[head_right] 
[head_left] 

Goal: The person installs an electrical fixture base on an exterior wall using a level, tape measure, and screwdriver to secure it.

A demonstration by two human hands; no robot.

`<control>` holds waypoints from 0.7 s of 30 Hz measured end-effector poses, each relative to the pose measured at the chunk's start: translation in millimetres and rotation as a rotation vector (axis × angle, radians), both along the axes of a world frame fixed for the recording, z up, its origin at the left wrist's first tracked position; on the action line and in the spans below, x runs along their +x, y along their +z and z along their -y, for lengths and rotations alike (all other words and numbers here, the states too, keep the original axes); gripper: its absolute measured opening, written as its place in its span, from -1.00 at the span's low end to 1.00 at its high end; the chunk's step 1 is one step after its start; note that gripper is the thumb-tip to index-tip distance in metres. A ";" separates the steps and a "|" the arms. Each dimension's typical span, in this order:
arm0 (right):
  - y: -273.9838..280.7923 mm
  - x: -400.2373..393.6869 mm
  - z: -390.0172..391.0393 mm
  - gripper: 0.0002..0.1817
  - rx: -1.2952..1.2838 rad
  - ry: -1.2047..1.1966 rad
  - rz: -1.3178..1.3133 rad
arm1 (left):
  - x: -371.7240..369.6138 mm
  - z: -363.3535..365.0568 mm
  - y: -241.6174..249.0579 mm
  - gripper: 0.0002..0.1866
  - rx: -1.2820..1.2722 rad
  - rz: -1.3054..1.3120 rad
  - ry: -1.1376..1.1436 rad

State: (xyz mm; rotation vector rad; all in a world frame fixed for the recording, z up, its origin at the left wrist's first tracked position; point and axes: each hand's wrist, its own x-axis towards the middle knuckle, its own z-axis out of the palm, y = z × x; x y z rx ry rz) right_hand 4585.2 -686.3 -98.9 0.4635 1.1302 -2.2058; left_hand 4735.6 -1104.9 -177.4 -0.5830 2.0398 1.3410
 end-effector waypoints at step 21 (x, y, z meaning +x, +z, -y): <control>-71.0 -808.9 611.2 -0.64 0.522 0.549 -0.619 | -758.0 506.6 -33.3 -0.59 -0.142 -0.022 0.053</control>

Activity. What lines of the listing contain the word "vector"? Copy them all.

Result below.
`<control>` holds waypoints from 0.7 s of 30 Hz measured end-effector poses, each relative to the pose measured at the chunk's start: translation in millimetres and rotation as a rotation vector (axis × angle, radians), both along the axes of a world frame fixed for the recording, z up, its origin at the left wrist's first tracked position; on the action line and in the spans below, x runs along their +x, y along their +z and z along their -y, for lengths and rotations alike (all other words and numbers here, the states too, keep the original axes); gripper: its absolute measured opening, written as its place in its span, from -1.00 at the span's low end to 1.00 at its high end; the chunk's step 1 is one step after its start; note that gripper is the thumb-tip to index-tip distance in metres. A ";" separates the steps and a "|" the arms. Each dimension's typical span, in this order:
State: (xyz mm; rotation vector rad; all in a world frame fixed for the recording, z up, its origin at the left wrist's first tracked position; point and axes: each hand's wrist, its own x-axis towards the middle knuckle, its own z-axis out of the palm, y = z × x; x y z rx ry rz) right_hand 4585.2 -686.3 -98.9 0.4635 1.1302 -2.2058; left_hand 4735.6 -1104.9 -177.4 -0.5830 2.0398 1.3410

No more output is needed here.